Tyler Muth’s Blog

Technology with a focus on Oracle, Application Express and Linux

A Little Hard Drive History and the Big Data Problem

Posted by Tyler Muth on November 2, 2011

Most of the “Big Data Problems” I see are related to performance. Most often these are long running reports or batch processes, but also include data loads. I see a lot of these as one of my primary roles is in leading Exadata “Proof of Value” (POV) engagements with customers. It’s my observation that over 90% of the time, the I/O throughput of the existing system is grossly under-sized. To be fair, the drives themselves in a SAN or NAS are not the bottleneck, it’s the 2x 2 Gbps or 2x 4 Gbps Fibre channel connection to the SAN more often than not. However, the metrics for hard drive performance and capacity over the last 30 or so years were a lot easier to find so that’s what this post is about.

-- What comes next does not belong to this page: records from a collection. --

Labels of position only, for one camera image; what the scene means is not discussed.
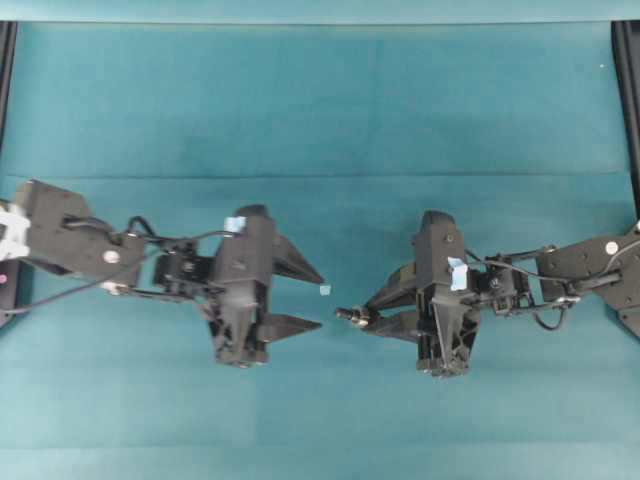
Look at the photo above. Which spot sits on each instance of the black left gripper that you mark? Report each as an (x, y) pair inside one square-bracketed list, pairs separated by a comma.
[(239, 325)]

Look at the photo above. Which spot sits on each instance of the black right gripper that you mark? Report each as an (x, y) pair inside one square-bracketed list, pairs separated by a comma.
[(448, 312)]

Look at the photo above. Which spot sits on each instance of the dark threaded metal shaft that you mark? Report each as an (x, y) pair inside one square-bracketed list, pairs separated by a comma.
[(345, 313)]

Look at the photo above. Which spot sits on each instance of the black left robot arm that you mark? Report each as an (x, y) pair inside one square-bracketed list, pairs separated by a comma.
[(53, 229)]

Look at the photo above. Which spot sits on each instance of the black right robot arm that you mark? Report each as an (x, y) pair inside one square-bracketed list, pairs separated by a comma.
[(559, 277)]

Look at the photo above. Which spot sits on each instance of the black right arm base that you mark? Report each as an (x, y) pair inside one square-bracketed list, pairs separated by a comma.
[(621, 294)]

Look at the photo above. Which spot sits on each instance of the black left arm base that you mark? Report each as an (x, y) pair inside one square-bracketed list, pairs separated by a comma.
[(16, 287)]

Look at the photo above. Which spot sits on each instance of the teal table cloth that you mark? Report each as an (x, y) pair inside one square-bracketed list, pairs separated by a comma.
[(348, 119)]

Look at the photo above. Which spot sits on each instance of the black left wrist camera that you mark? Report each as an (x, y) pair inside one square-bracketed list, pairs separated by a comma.
[(245, 261)]

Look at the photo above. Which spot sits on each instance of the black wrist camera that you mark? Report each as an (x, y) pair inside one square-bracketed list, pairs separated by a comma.
[(245, 261), (440, 255)]

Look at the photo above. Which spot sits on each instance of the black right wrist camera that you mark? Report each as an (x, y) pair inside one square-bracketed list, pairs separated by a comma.
[(440, 255)]

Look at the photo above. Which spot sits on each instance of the black right frame rail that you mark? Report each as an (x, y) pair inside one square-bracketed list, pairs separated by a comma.
[(625, 48)]

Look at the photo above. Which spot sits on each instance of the black frame rail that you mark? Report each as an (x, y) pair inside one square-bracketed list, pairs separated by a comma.
[(9, 31), (625, 48)]

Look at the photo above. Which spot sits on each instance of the black left frame rail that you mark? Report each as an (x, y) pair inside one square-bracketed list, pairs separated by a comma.
[(9, 31)]

In short, our capacity to store data has far outpaced our ability to process that data. Here’s an example using “personal” class drives to illustrate the point. In the year 2000 I could by a Maxtor UDMA 20 GB hard drive connected locally via (P) ATA which provided roughly 11 MB/s of throughput (the drive might be limited to a bit less, but not much). Today, I can buy a 3 TB Seagate Barracuda XT ST32000641AS that can sustain 123 MB/s of throughput. So, lets say I need to scan (search) my whole drive. 21 years ago that would take 31 minutes. Today it would take 7 hours! What?!?! The time it takes to search the data I can store has increased by a factor of 14x. How can this be? What about Moore’s Law? Sorry, that only works for processors. Oh right, I meant Kryder’s Law. Kryder’s Law states that magnetic disk areal storage density doubles annually and has nothing to do with performance. Well, actually this phenomenon is half the problem since throughput isn’t doubling annually.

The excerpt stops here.